Problem to work on: Lines of the listing below that contain the string "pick" are to be returned.

◇ ◇ ◇ ◇ ◇ ◇ ◇

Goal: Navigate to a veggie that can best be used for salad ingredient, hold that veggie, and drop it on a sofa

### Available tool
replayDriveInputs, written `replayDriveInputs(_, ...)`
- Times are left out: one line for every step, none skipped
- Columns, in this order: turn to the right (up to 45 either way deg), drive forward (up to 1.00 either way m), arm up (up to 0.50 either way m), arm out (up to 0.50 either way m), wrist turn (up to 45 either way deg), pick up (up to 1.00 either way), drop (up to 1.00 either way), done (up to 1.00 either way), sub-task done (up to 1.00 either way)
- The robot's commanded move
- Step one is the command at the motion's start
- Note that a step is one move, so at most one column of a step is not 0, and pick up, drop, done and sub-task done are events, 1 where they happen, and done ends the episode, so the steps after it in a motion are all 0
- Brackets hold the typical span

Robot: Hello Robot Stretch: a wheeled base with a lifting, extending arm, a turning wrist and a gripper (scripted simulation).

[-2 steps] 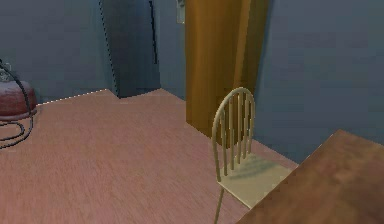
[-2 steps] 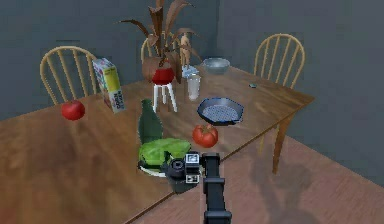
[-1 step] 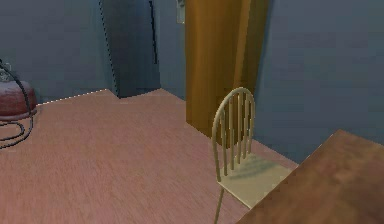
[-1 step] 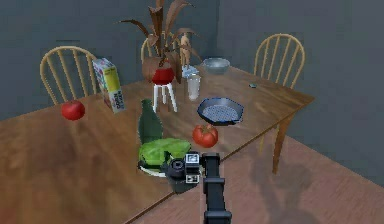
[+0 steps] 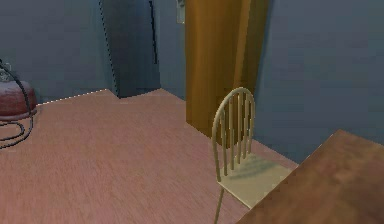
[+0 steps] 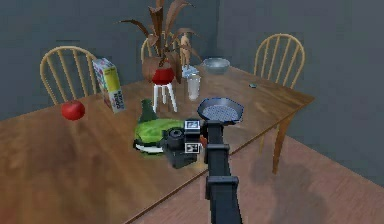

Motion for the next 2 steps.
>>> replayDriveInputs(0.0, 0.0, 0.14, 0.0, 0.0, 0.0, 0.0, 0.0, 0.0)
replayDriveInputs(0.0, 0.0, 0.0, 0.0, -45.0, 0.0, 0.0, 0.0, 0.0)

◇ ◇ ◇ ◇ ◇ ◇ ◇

Output below:
- Columns, in this order: turn to the right (up to 45 either way deg), drive forward (up to 1.00 either way m), arm up (up to 0.50 either way m), arm out (up to 0.50 either way m), wrist turn (up to 45 either way deg), pick up (up to 1.00 either way), drop (up to 1.00 either way), done (up to 1.00 either way), sub-task done (up to 1.00 either way)
- Note that a step is one move, so at most one column of a step is not 0, and pick up, drop, done and sub-task done are events, 1 where they happen, and done ends the episode, so the steps after it in a motion are all 0

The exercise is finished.